But the truly hard part of this experience, the thing that stabs at my core, more than the asthma, the homesickness, the loneliness, are the difficulties I watch the people I care about face, unable to do anything about it.


One morning in my elementary school a large man burst through the door while I was in the middle of a lesson in the third grade. All the children shrieked and ran to one side as if they knew him. I was confused. Was he someone that worked with the school? A member of the parent directive, a maintenance man? Was he here to pay a visit? Then I noticed he was drunk. He was very disheveled. He greeted the students and then came up to me asking questions that made little sense. He proudly pointed out his daughter to me, one of my students. At last the third grade teacher was able to usher him out of the room, but then I noticed his little girl began to cry. I can´t imagine how mortified she must have felt. It was surely hard enough for her to have to see him like that at home, but in front of all of her classmates? In front of the gringa teacher who comes once a week to give their special English class? My heart broke completely in that moment, as it does every time I think of her. And there is nothing I can do, besides keep giving my English class each week.

I have seen similar problems in my own home: the father and grandfather of the family are both alcoholics. Once the father was drunk for an entire month, morning, afternoon and evening. His daughter, my “host sister”, disappeared one day with her 6-month-old and two-year-old daughters that I adored. I found out later she had returned to her abusive, alcoholic husband (who is also abusive to the children). The host family has been very frank with me: I will probably never see them again. If there was anything I could do to give those little girls a secure and loving home, I would do it without a second thought. But there is absolutely nothing I can do.

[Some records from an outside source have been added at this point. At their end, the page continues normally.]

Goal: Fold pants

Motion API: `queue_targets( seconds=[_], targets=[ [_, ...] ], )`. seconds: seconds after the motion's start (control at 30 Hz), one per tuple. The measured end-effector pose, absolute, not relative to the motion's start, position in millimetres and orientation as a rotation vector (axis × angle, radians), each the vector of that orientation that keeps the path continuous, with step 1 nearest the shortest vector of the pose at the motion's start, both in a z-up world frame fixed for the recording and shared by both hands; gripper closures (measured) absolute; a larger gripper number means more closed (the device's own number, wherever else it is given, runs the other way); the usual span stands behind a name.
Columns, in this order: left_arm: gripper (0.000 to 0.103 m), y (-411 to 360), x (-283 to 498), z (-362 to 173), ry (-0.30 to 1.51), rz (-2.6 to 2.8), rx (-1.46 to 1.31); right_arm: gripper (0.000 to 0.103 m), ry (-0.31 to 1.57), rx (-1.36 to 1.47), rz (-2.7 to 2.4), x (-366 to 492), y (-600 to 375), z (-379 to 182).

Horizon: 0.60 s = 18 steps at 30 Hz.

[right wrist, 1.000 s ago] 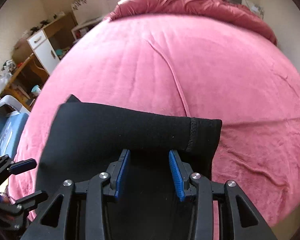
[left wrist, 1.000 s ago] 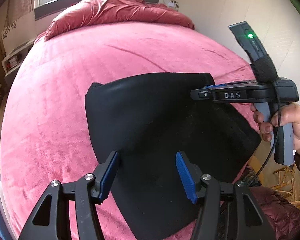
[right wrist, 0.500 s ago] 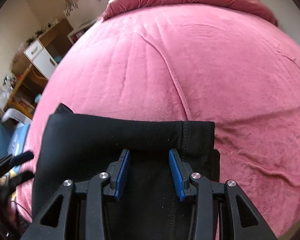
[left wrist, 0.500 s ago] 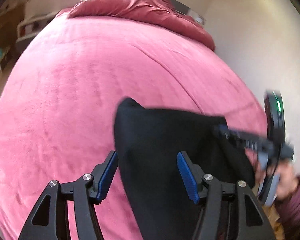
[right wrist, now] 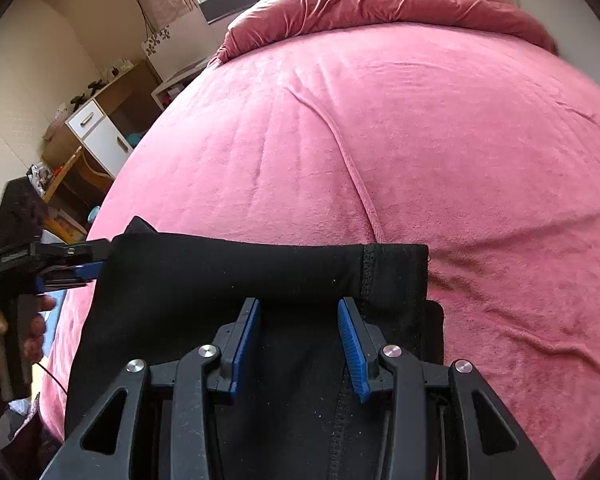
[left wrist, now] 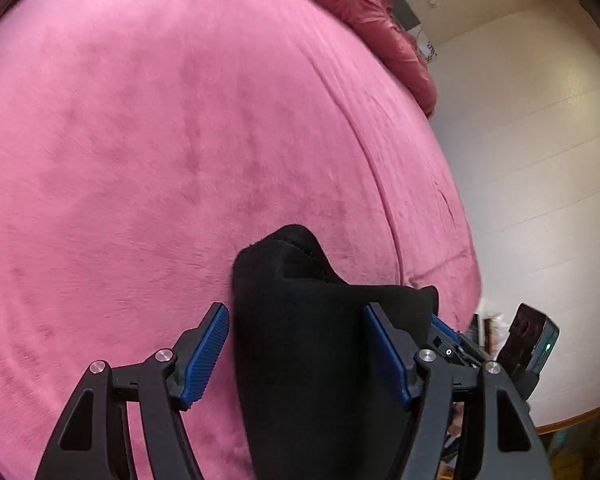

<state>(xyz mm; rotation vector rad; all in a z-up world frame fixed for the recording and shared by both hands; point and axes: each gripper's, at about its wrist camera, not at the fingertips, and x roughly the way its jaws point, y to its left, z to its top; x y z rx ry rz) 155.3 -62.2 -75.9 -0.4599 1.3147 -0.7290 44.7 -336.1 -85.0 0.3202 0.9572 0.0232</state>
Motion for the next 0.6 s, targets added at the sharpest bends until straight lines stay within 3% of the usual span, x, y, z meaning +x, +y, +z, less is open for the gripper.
queue_targets(
  seconds=[0.07,0.17,0.23,0.37,0.43,0.5,0.6],
  targets=[
    [0.035,-66,158,-84,1.336,-0.747,-0.483,0.062,0.947,0.329,0.027,44,-338,-86],
    [0.064,-68,150,-74,1.249,-0.748,-0.432,0.062,0.934,0.32,0.028,40,-337,-87],
    [0.068,-70,129,-48,1.123,-0.769,-0.358,0.062,0.927,0.298,0.027,39,-333,-87],
    [0.07,-89,99,-25,0.987,-0.668,-0.133,0.062,0.924,0.271,0.033,39,-327,-91],
    [0.07,-101,106,-42,1.055,-0.58,-0.069,0.062,0.939,0.267,0.032,44,-326,-93],
    [0.063,-100,122,-62,1.152,-0.528,-0.141,0.062,0.958,0.244,0.018,50,-321,-93],
    [0.054,-97,122,-57,1.156,-0.534,-0.152,0.06,0.971,0.216,0.019,50,-317,-88]
  ],
)
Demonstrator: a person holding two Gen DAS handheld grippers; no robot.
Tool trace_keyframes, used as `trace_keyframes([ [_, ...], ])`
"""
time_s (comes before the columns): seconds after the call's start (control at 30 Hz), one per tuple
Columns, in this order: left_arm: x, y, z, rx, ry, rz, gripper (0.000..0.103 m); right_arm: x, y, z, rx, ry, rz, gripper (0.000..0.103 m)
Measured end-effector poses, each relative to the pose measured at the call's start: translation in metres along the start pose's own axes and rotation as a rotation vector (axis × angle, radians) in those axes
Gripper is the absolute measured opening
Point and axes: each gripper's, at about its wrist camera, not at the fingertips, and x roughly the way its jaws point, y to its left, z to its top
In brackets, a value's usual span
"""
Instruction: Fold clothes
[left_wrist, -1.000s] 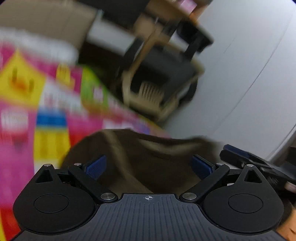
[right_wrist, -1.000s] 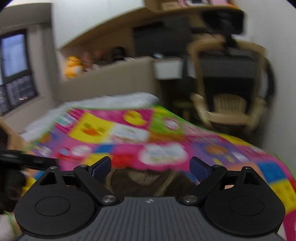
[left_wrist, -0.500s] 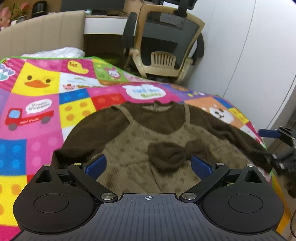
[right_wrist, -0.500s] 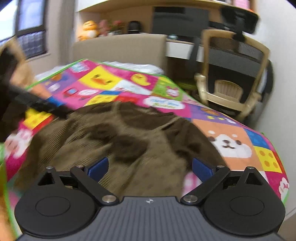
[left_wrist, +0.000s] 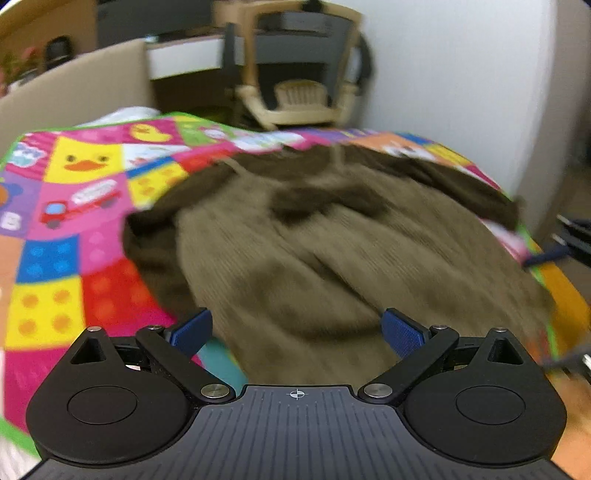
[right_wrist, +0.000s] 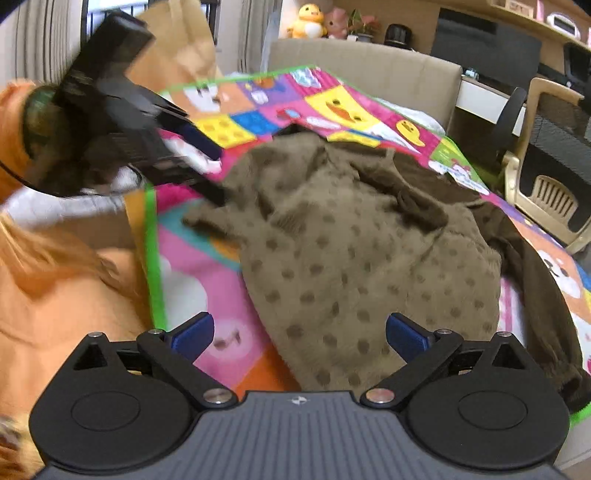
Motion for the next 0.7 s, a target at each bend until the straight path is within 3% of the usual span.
trace_keyframes([
  [0.07, -0.003, -0.016, -0.017, 0.061, 0.026, -0.036, 0.101, 0.008, 0.004, 0.000, -0.049, 0.002, -0.155, 0.097],
  [0.17, 0.006, -0.035, -0.031, 0.179, 0.043, 0.020, 0.101, -0.004, -0.012, 0.011, -0.014, -0.108, -0.409, 0.096],
  [0.27, 0.020, -0.041, -0.036, 0.241, 0.045, 0.120, 0.101, -0.034, -0.038, 0.019, 0.129, -0.215, -0.510, 0.096],
  [0.37, 0.024, -0.030, -0.033, 0.226, 0.024, 0.210, 0.101, -0.048, -0.048, 0.014, 0.154, -0.224, -0.549, 0.096],
  [0.47, 0.010, -0.006, -0.025, 0.216, -0.047, 0.389, 0.101, -0.049, -0.049, 0.003, 0.172, -0.189, -0.539, 0.096],
  [0.53, -0.006, 0.016, -0.019, 0.193, -0.097, 0.526, 0.101, -0.044, -0.049, -0.005, 0.190, -0.163, -0.508, 0.096],
  [0.7, -0.051, 0.065, -0.016, 0.101, -0.116, 0.674, 0.102, -0.048, -0.049, -0.016, 0.197, -0.149, -0.388, 0.097],
])
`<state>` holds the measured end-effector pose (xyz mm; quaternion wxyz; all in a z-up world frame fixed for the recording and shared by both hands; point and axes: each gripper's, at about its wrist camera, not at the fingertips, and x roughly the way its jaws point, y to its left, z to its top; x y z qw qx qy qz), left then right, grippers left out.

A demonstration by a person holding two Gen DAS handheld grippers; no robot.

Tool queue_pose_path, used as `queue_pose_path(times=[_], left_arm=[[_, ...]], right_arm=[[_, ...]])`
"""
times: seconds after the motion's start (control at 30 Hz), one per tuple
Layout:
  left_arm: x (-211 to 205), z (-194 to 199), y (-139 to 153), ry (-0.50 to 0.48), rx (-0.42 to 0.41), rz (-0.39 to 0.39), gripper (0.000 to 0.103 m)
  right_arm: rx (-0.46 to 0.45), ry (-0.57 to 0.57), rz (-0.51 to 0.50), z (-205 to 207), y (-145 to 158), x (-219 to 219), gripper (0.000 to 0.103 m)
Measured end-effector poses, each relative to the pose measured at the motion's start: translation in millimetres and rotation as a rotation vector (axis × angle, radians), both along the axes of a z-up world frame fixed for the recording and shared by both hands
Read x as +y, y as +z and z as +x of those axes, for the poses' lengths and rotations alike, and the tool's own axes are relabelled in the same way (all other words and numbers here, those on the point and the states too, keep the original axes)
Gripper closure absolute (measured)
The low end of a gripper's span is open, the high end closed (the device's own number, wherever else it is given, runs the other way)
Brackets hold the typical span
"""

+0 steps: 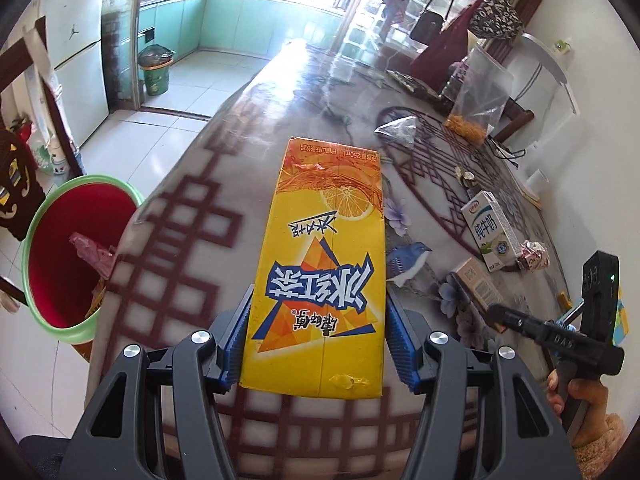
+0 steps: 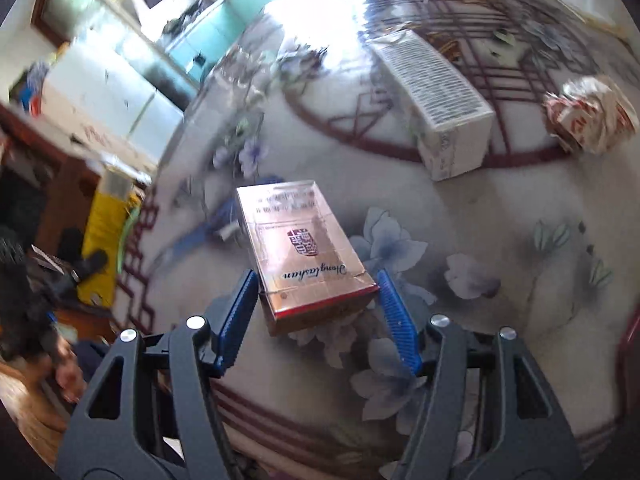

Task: Collect trash
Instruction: 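Carry the yellow carton and brown cigarette box toward the red bucket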

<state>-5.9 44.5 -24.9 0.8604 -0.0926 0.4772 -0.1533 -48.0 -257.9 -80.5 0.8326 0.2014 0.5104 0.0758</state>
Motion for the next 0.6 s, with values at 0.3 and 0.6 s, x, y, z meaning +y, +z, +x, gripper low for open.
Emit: queue_pose_path(times=[0.3, 0.6], left_arm=[[14.3, 5.5, -4.9, 0.025, 0.008, -0.014, 0.047], [11.1, 7.2, -6.7, 0.01, 0.007, -0.012, 0.047]], right_arm=[[-0.015, 0.058, -0.146, 18.6, -3.9, 23.9, 0.025], [-0.035, 0.197, -0.473, 25.6, -10.0, 70.1, 0.047]])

It reminds me of the prayer that hung in cross-stitching in our dinning room, “God grant me the serenity to accept the things I cannot change, the courage to change the things I can, and the wisdom to know the difference.” Serenity. That is the hard part. Serenity in the face of problems that are far bigger than you, and that cut deeply those that you care about. These problems exist in the US, I know, as well as many others. Women go back to abusive husbands all over the world. Adults cause suffering in the lives of children. People hurt each other, even those that they most love. I have always known this, I have seen some of it in my lifetime, but I am not sure I have seen it so frequently and on such a scale as I have here. I consider myself fairly thick-skinned, and I think you have to be to do this job, to not fall apart every time you see someone that is hurting, someone that does not have what they need to live a healthy and productive life. I would fall apart every day. But sometime even my tough heart does break, and serenity seems a long ways from here. And that, for me, is the hard part.

Monday, April 20, 2009

Visit of the Parents


Mom and Dad at some ruins in Antigua.


As soon as I was certain I would be doing Peace Corps Guatemala, my parents began to talk about visiting me. From the get-go, their visit was something I knew would help get me through the two years, and when they finally purchased their tickets, I could talk or think about little else. I was so excited to show them this country I had grown to love and the people that I cared about and to give them a taste of my life here. And also, I´ll admit, I was excited to eat at good restaurants and stay at nicer hotels on someone else´s bill for a change.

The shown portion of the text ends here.